Without changing a single word, set down all of the records.

RECORD EXTRACTS START

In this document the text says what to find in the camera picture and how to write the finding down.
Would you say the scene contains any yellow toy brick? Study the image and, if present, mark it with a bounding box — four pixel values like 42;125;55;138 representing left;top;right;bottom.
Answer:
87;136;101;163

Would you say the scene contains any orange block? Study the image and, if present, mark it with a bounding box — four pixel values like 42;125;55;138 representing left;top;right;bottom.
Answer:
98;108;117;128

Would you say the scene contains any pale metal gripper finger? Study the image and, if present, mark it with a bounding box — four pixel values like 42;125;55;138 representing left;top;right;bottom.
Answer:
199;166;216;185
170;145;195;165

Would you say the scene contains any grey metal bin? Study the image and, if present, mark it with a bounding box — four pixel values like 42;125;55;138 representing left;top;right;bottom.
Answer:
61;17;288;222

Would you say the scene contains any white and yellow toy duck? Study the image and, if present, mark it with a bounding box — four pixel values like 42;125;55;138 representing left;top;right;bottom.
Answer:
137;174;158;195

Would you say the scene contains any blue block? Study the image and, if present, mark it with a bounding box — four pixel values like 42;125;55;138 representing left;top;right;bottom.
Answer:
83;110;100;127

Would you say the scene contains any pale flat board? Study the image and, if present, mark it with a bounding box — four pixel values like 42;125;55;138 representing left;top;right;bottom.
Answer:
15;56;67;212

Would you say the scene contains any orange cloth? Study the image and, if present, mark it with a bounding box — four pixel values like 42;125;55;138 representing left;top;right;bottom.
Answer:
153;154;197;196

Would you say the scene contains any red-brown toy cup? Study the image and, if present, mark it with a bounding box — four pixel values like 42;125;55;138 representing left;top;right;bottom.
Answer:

RECORD EXTRACTS END

◆ RESPONSE TO THIS EXERCISE:
In this document the text says what to find in the camera picture and how to write the finding down.
Would you say the scene contains any yellow toy brick? Study the image and, if present, mark it with a bounding box — four pixel values like 42;125;55;138 representing left;top;right;bottom.
Answer:
87;136;101;163

Would you say the scene contains any orange block? Study the image and, if present, mark it with a bounding box — four pixel values like 42;125;55;138 representing left;top;right;bottom.
Answer:
98;108;117;128

Would you say the scene contains any pale metal gripper finger? Study the image and, if present, mark it with a bounding box — four pixel values like 42;125;55;138 representing left;top;right;bottom.
Answer:
199;166;216;185
170;145;195;165

Would you say the scene contains any grey metal bin? Study the image and, if present, mark it with a bounding box — four pixel values like 42;125;55;138 representing left;top;right;bottom.
Answer:
61;17;288;222

Would you say the scene contains any white and yellow toy duck? Study the image and, if present, mark it with a bounding box — four pixel values like 42;125;55;138 representing left;top;right;bottom.
Answer:
137;174;158;195

Would you say the scene contains any blue block? Study the image and, if present, mark it with a bounding box — four pixel values like 42;125;55;138 representing left;top;right;bottom.
Answer:
83;110;100;127

Would you say the scene contains any pale flat board? Study the image and, if present, mark it with a bounding box — four pixel values like 42;125;55;138 representing left;top;right;bottom.
Answer:
15;56;67;212

Would you say the scene contains any orange cloth? Study the image and, if present, mark it with a bounding box — four pixel values like 42;125;55;138 representing left;top;right;bottom.
Answer:
153;154;197;196

Would you say the scene contains any red-brown toy cup? Study the image and, if present, mark it with a bounding box — four pixel values like 42;125;55;138 representing left;top;right;bottom.
Answer:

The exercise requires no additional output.